Hindsight may, of course, give student work a polish it actually lacked. My friend the writer and translator Jessica Sequeira ’11 recently forwarded to me responses to the many query letters she sent as a features-board editor seeking contributions from established writers. “Dear Jessica, Do you mean November 19 2010? That is eleven days from now. It takes me months to think of things. All the best, Colm [Toibin].”
Yet Mark Greif ’97 found professional implications in the characteristic impracticality of fellow Advocate members. “The fact of having other people around you who are preparing for that particular life, with all of its ups and downs and sacrifices and glories, even while at other parts of Harvard people were really oriented to money or public life—it was really important in giving me the idea that you could go do it,” he said.

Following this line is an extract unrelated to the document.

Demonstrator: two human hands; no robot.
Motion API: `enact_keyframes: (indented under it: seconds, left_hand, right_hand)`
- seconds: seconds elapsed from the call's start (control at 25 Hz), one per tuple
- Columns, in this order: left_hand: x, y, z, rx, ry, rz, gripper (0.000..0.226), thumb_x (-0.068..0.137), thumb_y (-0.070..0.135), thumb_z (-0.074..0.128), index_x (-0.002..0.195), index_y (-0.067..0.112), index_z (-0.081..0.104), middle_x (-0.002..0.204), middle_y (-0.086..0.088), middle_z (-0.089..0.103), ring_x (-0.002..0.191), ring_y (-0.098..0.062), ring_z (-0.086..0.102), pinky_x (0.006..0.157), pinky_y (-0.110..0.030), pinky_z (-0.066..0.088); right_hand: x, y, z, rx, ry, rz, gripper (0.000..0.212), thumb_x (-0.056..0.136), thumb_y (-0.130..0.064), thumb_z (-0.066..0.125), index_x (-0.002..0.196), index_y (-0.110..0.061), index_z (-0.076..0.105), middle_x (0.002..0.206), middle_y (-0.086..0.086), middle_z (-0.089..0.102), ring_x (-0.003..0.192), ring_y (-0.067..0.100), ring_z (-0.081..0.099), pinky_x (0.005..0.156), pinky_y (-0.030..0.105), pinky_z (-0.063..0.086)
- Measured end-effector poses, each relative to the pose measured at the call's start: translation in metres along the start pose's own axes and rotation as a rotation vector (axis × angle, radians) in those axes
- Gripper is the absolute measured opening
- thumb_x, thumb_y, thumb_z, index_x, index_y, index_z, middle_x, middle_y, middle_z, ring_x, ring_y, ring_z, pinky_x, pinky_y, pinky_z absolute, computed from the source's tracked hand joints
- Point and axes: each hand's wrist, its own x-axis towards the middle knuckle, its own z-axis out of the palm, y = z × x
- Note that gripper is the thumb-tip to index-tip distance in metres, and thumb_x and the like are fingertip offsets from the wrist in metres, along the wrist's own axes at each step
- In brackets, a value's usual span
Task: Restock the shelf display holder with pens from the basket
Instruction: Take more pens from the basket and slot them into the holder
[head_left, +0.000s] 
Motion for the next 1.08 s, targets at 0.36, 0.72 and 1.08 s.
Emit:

Greif is one of the ones who did “do it”—about 10 years out of college, he founded the literary magazine N+1 along with several other Advocate graduates. (N+1 is the closest we have to the Advocate in the outside world, says New Yorker writer and Advocate board member D.T. Max ’83.) N+1 editor Ben Kunkel had read his inspiring stories at the Advocate “to a rapt audience,” says Greif. Fellow editor Keith Gessen ’97 was among those who heard Kunkel read, though he was not a member of the magazine. “Arriving and finding the Advocate to be incredibly pretentious was just one of the disappointments that I experienced [at Harvard],” he says now. (He did later publish a story in the magazine as an upperclassman, an imitation of Pale Fire, “which I’m sure if a freshman read it, it would have sounded very pretentious.”) N+1 also found one of its first writers in the pages of the undergraduate magazine. “Keith said, ‘Wasn’t there that tall Turkish girl who wrote something amazing?’” Kunkel remembers. That is how Batuman started contributing.
The Advocate honored N+1, as well as Louis Begley and John Ashbery, at the anniversary party. Alums described how the Advocate had appeared in unexpected ways after they left college. For years, as Greif had recalled earlier, students comping the fiction board had to read “They Ride Us,” a story written “by a mythical figure, Caleb Crain, which just seemed like a pseudonym.” When he moved to New York later on, Greif said, “I went to a party at The Nation, where there was a bespectacled person sitting on a banquette. Someone said, ‘Have you met Caleb?’ ” I said ‘Not Caleb Crain! Author of “They Ride Us!” ’ ” (“For a while I worried that I had peaked early and that that [story] was going to be my most famous work,” says Crain ’89, author of the critically acclaimed novel Necessary Errors.)
In a corner, a young man was talking about undergraduate exorbitance. There’s a reason, he was saying, that the event planner of the Advocate is called the “Dionysus.” “Every party reached new heights of debauchery.” Yet the 150th celebration ended almost calmly, until in their orderly departure, too many guests crowded into the elevator and broke it. Stragglers left through the back exit.